Cada vez más estadounidenses valoran una salida del país. Y no solo son los inmigrantes que puedan sentirse en desagrado ahora mismo con las actules políticas migratorias.
La idea de una segunda ciudadanía, otro pasaporte o una vivienda en el extranjero gana peso en un contexto de desconfianza y tensión interna.
Las encuestas recientes y los estudios privados coinciden en el diagnóstico. El interés por emigrar o, al menos, por tener una puerta abierta fuera del país, ya no es marginal.
Las encuestas reflejan un cambio de ánimo en Estados Unidos
Una encuesta publicada en noviembre de 2025 por Gallup mostró que uno de cada cinco estadounidenses quisiera mudarse de forma permanente a otro país si pudiera. El dato más llamativo aparece entre las mujeres de 15 a 44 años: el 40% expresó ese deseo, cuatro veces más que en 2014.
Gallup aclara que se trata de aspiraciones, no de decisiones tomadas. Aun así, el salto es claro y sostenido.

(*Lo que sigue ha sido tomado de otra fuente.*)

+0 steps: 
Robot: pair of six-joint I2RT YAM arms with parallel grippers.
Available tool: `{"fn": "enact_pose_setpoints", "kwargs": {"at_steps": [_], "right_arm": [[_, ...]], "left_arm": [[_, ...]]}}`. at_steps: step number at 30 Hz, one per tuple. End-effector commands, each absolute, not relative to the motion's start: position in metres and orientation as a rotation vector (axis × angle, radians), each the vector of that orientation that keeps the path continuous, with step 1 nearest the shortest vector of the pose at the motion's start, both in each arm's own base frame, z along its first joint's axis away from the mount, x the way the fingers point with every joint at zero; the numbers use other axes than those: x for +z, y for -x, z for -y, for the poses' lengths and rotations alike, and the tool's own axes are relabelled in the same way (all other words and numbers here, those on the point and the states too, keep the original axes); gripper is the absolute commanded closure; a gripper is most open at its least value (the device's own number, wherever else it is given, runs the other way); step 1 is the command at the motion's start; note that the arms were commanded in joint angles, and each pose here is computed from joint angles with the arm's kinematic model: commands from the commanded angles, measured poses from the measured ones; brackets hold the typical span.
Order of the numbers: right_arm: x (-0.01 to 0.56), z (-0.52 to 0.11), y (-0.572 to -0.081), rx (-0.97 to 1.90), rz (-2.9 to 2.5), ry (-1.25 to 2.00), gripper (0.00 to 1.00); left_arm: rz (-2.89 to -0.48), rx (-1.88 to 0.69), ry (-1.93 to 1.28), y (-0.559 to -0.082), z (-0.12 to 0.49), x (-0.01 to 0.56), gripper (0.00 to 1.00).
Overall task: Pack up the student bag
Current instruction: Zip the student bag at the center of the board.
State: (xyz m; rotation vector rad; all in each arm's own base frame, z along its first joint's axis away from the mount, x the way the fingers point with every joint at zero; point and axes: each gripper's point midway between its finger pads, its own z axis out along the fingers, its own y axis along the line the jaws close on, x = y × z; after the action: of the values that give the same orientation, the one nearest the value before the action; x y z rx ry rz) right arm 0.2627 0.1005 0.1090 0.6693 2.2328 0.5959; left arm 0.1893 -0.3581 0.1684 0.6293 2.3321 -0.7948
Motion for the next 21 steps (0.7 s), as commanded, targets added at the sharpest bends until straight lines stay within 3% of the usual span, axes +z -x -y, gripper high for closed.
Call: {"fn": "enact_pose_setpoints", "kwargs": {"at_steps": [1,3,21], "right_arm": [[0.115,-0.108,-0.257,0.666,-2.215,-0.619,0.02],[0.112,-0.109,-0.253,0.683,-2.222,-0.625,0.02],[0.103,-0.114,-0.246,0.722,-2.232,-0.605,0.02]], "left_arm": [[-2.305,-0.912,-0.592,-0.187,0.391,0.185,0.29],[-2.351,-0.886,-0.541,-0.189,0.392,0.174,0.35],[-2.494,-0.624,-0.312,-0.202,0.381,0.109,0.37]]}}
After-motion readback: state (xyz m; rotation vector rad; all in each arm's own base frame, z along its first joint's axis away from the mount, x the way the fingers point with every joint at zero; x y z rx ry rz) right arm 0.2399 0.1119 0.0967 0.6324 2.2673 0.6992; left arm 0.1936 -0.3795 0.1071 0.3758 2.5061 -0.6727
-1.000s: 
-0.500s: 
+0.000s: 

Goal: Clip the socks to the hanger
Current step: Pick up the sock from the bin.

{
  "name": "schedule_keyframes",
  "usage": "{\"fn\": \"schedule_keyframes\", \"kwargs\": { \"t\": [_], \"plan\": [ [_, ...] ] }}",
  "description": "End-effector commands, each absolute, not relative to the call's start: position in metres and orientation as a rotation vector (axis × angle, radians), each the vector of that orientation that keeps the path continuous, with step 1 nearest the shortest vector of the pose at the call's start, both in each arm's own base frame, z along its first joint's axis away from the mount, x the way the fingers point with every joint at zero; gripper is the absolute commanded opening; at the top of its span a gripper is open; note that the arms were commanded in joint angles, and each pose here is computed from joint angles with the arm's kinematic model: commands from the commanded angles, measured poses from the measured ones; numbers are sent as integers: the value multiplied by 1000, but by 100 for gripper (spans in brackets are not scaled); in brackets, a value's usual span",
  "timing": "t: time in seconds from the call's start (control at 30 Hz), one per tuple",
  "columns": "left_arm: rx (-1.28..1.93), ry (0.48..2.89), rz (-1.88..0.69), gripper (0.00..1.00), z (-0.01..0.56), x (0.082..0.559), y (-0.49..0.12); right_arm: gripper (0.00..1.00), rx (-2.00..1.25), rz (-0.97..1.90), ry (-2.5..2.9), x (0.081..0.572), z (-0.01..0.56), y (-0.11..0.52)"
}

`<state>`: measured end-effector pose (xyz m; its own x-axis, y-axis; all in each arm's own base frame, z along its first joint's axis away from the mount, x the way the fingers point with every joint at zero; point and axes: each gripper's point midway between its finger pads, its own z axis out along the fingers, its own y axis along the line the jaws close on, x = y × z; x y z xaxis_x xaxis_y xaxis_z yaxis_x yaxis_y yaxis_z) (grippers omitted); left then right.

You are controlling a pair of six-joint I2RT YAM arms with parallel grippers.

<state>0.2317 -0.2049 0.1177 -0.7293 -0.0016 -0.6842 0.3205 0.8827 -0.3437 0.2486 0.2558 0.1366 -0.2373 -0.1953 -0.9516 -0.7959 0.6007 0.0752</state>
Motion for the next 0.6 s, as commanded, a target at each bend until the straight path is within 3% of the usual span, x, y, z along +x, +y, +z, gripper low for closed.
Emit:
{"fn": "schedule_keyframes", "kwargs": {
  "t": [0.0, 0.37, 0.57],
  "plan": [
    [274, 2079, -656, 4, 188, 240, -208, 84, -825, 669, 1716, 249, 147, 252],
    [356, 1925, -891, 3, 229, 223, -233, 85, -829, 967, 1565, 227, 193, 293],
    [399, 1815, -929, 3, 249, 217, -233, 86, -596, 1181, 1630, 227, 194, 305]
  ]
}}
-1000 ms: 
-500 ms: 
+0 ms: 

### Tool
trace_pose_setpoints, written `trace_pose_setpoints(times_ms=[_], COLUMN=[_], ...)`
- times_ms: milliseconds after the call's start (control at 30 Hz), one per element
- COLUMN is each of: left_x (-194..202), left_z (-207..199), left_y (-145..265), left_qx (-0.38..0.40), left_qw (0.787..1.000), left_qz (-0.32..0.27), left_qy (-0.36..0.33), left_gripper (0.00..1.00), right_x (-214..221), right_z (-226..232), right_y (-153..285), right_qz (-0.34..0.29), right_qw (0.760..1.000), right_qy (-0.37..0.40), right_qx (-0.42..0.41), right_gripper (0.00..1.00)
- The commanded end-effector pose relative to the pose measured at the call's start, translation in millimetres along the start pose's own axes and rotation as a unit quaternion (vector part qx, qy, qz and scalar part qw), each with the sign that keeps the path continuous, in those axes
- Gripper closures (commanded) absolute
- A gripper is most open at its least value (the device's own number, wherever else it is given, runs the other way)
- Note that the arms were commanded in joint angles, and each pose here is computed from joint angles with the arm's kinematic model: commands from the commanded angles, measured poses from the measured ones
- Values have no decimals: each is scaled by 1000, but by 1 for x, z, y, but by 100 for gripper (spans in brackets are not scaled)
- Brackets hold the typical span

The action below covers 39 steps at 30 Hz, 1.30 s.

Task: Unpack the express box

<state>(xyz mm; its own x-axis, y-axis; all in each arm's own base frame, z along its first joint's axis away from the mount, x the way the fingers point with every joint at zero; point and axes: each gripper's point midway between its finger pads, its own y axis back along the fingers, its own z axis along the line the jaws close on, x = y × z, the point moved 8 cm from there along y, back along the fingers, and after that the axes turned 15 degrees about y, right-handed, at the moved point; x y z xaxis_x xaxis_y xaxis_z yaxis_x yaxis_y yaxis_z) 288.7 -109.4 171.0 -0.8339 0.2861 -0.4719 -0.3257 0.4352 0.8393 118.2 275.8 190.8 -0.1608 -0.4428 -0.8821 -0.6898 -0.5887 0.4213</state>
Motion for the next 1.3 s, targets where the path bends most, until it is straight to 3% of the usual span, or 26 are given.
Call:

El interés por salir del país comenzó a crecer con fuerza hace casi una década y se ha mantenido alto, independientemente del color político del Gobierno.
Otro sondeo, realizado por YouGov, apunta en la misma dirección. Un porcentaje relevante de estadounidenses reconoce haber considerado obtener la ciudadanía de otro país. Algunos ya la tienen. Otros están explorando opciones.
Doble ciudadanía y plan B: una tendencia en expansión
Firmas especializadas en movilidad global confirman el aumento de consultas desde Estados Unidos. El perfil ya no es solo el del gran patrimonio. Cada vez más personas de clase media preguntan por descendencia europea, residencia en otros países o alternativas legales para diversificar su estatus.
El fenómeno habla menos de aventura y más de inseguridad. Tener otro pasaporte se percibe como una póliza de respaldo frente a un entorno político crispado, instituciones cuestionadas y un clima social que muchos describen como agotador.
El espejo cubano y el valor de un pasaporte europeo
Para los cubanos, esta conversación resulta familiar. Durante décadas, contar con otro pasaporte ha sido un sueño colectivo. Significa libertad de movimiento y una salida real a un encierro prolongado.
El caso más cercano ha sido el pasaporte español. Gracias a la nacionalidad por descendencia, miles de cubanos han podido salir de la isla y establecerse en otros países. Otros muchos lo conservan en Cuba y esperan el momento de usarlo para viajar.
Por eso, que ahora en Estados Unidos se hable cada vez más de emigrar o de buscar una segunda ciudadanía resulta revelador. El país que durante años fue destino empieza a ser visto, por algunos de sus propios ciudadanos, como un lugar del que conviene tener salida.
España, vivienda y ciudadanía en el radar estadounidense
España aparece con frecuencia en estas conversaciones. No solo por la ciudadanía, sino también por la vivienda. En 2024, los compradores estadounidenses lideraron el ranking de precios pagados por extranjeros en el mercado inmobiliario español.
El interés combina calidad de vida, afinidad cultural y estabilidad relativa. Al mismo tiempo, el debate político en España sobre limitar la compra de vivienda por no residentes refleja hasta qué punto este flujo es ya significativo.
El caso Clooney como símbolo del momento
La obtención de la nacionalidad francesa por parte de George Clooney y su familia se convirtió en un símbolo del momento. Tras las burlas del presidente Donald Trump, el actor respondió con ironía y un mensaje político: “Tenemos que hacer que Estados Unidos vuelva a ser grande. Empezaremos en noviembre”.
Más allá del cruce personal, el episodio puso sobre la mesa una realidad incómoda. Cuando incluso figuras públicas estadounidenses optan por asegurar su futuro fuera, el mensaje que se proyecta es claro.
La búsqueda de una segunda ciudadanía ya no es solo una ventaja. Para muchos, empieza a sentirse como una necesidad.